TASK GOAL →
In the data below, find every line that has the string "Snickers", and copy it.

DATASET CONTENT →
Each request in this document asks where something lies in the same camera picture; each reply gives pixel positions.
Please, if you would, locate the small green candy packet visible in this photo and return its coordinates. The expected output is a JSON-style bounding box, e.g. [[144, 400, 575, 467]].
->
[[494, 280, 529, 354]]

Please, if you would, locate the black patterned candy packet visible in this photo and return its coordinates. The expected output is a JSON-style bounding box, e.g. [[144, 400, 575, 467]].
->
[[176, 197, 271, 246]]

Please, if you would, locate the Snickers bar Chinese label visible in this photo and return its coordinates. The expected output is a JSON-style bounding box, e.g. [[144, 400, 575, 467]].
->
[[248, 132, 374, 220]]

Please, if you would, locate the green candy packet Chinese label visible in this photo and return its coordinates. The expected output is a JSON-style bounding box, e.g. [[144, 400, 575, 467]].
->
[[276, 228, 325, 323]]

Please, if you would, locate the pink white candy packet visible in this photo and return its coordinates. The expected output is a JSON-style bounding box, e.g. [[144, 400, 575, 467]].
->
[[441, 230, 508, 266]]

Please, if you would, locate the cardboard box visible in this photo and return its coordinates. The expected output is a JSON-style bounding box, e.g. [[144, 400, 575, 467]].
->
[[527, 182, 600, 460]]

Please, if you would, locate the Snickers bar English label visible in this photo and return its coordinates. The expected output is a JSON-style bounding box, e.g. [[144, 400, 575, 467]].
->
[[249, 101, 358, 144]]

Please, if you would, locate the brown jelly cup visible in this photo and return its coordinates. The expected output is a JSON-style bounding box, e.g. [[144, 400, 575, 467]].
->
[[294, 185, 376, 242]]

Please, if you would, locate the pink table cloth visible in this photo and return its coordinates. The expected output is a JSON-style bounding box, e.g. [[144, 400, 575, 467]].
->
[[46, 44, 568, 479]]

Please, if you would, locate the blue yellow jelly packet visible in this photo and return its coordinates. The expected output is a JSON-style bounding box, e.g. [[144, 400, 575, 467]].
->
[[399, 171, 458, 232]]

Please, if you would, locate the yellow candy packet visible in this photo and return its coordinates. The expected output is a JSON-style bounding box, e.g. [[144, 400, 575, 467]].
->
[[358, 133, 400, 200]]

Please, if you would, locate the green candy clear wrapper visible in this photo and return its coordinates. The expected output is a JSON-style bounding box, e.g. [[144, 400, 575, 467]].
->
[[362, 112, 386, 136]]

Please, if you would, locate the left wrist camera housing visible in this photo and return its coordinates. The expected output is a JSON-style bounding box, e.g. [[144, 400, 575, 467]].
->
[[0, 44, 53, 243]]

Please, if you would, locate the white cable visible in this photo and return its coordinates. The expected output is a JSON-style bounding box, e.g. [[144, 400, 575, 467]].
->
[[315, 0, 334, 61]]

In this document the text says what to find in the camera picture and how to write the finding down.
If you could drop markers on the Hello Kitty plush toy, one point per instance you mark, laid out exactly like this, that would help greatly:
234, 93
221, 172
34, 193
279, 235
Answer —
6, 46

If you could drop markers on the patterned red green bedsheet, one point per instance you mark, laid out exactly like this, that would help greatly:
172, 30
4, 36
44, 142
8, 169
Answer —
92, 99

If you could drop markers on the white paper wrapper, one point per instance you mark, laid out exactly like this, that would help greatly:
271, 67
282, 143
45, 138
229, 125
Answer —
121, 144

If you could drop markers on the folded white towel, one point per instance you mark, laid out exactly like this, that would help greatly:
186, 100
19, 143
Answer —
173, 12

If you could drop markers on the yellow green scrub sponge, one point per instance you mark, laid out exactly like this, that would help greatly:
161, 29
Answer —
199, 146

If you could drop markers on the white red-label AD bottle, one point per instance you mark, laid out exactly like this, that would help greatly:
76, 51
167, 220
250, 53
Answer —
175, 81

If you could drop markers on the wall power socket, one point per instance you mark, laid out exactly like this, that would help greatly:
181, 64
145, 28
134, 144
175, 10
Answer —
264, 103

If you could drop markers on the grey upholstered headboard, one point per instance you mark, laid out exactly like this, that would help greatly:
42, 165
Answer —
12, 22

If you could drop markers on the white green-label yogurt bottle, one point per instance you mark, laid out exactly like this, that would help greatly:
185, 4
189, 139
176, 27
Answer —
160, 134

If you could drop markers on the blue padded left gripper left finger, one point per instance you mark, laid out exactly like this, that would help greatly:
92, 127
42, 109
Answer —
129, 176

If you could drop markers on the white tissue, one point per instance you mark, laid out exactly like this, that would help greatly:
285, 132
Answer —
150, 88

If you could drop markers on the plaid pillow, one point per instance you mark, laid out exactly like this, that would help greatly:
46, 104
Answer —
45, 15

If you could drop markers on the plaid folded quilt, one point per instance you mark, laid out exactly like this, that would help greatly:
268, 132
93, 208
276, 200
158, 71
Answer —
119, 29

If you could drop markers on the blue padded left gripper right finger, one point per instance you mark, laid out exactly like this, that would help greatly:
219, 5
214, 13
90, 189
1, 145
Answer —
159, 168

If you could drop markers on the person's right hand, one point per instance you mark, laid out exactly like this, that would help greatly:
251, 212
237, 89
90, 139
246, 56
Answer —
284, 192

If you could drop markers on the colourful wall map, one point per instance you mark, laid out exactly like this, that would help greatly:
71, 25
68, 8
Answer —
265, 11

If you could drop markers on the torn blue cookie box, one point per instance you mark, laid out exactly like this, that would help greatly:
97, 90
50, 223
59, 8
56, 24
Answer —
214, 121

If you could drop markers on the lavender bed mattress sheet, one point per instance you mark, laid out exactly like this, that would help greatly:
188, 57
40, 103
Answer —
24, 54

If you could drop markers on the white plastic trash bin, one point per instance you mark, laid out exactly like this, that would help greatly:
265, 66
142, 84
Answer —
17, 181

REPLY →
Please, if you would, locate the Snickers bar Chinese label visible in this photo and return its coordinates. The expected output is a JSON-style bounding box, e.g. [[144, 400, 575, 467]].
Please, if you would, locate the Snickers bar English label visible in this photo and return its coordinates. The expected output is a JSON-style bounding box, e.g. [[144, 400, 575, 467]].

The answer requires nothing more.